Je ne crois pas me tromper de beaucoup (pas suffisamment pour entreprendre un débat d'historien pointilleux en tous cas !) en avançant qu'au mitan des 80's, l'affiche d'Eastwood qui m'était la plus familière, celle qui semblait le plus occuper mon environnement visuel d'alors et l'impacter durablement, est celle de La Corde Raide (Sudden Impact n'étant pas loin derrière).
L'affiche seule et guère le contenu puisque je crus longtemps que le film de Richard Tuggle était un épisode de plus dans la saga Callahan initiée par le Dirty Harry de Don Siegel. Alors qu'il n'en est, bien entendu, rien. Non, rien de rien. Mieux: le titre serait plutôt à rapprocher des Proies (du même Siegel) et d'Un Frisson dans la Nuit (prime réal du Clintos), deux autres films où le gaillard se frotte aux femmes de manière diablement fragilisante, à son endroit.

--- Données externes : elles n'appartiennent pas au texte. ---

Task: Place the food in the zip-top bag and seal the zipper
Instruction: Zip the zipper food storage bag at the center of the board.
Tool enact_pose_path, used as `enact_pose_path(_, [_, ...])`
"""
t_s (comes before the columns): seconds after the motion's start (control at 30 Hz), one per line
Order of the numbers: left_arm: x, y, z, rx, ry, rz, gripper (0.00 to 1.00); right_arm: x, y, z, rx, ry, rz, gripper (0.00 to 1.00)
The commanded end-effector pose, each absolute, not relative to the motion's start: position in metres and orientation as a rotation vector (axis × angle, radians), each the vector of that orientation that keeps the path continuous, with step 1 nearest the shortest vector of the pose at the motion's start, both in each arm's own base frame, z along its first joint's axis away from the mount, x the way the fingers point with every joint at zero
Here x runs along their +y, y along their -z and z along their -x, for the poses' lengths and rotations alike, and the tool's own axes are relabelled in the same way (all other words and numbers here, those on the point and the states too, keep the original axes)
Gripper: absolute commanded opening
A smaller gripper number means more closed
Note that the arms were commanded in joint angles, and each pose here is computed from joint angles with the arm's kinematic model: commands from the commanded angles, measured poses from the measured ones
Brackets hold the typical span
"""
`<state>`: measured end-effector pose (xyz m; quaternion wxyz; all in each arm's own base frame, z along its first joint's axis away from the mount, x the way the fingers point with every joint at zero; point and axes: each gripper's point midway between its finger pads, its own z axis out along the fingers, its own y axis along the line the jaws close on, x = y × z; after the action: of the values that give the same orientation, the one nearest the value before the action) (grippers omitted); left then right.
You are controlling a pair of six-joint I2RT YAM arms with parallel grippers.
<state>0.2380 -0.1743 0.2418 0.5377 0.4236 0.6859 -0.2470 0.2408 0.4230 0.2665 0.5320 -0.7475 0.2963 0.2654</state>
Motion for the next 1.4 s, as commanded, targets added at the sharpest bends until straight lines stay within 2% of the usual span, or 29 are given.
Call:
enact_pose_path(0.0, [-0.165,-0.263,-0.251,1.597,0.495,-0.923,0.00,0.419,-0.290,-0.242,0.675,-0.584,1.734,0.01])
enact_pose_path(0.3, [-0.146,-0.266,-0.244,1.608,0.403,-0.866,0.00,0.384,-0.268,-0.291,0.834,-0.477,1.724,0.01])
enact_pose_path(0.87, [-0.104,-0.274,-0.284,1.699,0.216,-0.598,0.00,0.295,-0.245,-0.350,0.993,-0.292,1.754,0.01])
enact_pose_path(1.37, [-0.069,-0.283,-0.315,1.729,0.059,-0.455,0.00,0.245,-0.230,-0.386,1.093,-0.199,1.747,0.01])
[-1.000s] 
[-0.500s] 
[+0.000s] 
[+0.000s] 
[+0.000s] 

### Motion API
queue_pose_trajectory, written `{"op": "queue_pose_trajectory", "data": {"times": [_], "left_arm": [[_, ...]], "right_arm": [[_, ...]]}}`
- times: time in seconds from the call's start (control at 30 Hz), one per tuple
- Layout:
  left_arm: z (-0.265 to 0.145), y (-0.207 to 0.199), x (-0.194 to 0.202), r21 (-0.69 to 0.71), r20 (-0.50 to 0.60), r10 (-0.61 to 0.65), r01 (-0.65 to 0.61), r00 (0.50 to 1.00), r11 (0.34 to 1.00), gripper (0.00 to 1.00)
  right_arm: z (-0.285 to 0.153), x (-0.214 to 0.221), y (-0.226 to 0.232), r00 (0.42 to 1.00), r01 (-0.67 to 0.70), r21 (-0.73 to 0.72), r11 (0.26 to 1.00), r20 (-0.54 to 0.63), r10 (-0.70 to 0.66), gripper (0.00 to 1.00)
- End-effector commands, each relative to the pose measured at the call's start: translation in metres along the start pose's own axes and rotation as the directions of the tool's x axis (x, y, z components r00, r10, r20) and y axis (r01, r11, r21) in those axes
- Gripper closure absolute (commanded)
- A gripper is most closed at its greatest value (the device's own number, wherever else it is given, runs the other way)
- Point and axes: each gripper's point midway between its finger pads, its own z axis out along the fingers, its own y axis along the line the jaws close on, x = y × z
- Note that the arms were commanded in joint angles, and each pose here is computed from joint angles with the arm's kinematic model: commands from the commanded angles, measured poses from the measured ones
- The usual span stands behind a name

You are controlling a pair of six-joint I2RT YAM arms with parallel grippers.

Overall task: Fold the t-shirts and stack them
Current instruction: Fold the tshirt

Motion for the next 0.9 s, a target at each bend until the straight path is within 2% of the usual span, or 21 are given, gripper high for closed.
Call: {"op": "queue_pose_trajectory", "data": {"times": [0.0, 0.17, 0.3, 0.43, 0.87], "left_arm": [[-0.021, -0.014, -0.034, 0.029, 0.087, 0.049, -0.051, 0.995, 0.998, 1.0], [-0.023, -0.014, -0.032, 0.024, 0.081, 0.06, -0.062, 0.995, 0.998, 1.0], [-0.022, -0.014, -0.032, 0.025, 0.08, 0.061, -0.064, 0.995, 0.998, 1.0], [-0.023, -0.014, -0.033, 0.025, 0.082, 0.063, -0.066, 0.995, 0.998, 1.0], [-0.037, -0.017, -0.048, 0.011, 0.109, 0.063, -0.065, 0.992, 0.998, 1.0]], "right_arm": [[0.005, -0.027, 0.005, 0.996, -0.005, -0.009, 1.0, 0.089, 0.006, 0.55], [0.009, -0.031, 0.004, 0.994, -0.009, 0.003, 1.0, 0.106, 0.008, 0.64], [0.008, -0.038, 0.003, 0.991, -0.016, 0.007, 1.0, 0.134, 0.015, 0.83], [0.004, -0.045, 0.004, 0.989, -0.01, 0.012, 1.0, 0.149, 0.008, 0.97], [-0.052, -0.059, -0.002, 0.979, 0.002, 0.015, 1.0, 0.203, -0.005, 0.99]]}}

Ici, au coeur d'un thriller urbain aussi poisseux qu'un Ferrara ou un Friedkin de par dessus les caniveaux interlopes, l'icône minérale du flic flingueur à massif bodycount (La Sanction comptabilisait 38 morts à l'actif de Clint, ici il n'y en aura qu'un *) et à punchlines définitives (la seule qu'on entendra ne vient d'ailleurs pas de sa bouche mais de celle de son boss) voit sa stèle diablement entamée, au trouble burin: chef de famille monoparentale pas si pépère (le pervers sommeille franchement et affleure rapidement, par un effet de miroir entre la proie et son chasseur), certitudes facilement bousculées (contrairement à l'Harry de L'Inspecteur ne Renonce Jamais, guère atteint par sa partenaire en jupons) et doutes en découlant... le menu est long comme un day pas made.
S'ouvrant en outre sur un prologue particulièrement giallesque (on se croirait en plein Argento, tout en fétichisme vestimentaire (les baskets remplaçant ici les gants) et en contre-plongées pleines de symbolisme outré et de baroque !) avant de camper son intrigue dans un climat proche de New York 2 Heures du Matin, le titre, eastwoodien en diable toutefois malgré ses approches inédites (on se surprend de ne pas le voir signer la peloche tant on le sent derrière la caméra !), offre un beau morceau, au choix authentique malgré les primes apparences (pris par le petit bout de la lorgnette, tout ceci pourrait apparaître volontiers putassier), à une filmographie exigeante et réfléchie, jouant (une fois de plus ?) avec les codes et, bien sûr, le politiquement correct.
Richard Tuggle (1984)
* mais de quelle manière !
Aussi spectaculaire que définitivement symbolique...
----------
Tightrope, 1984 - Richard Tuggle, canonné par Manchec.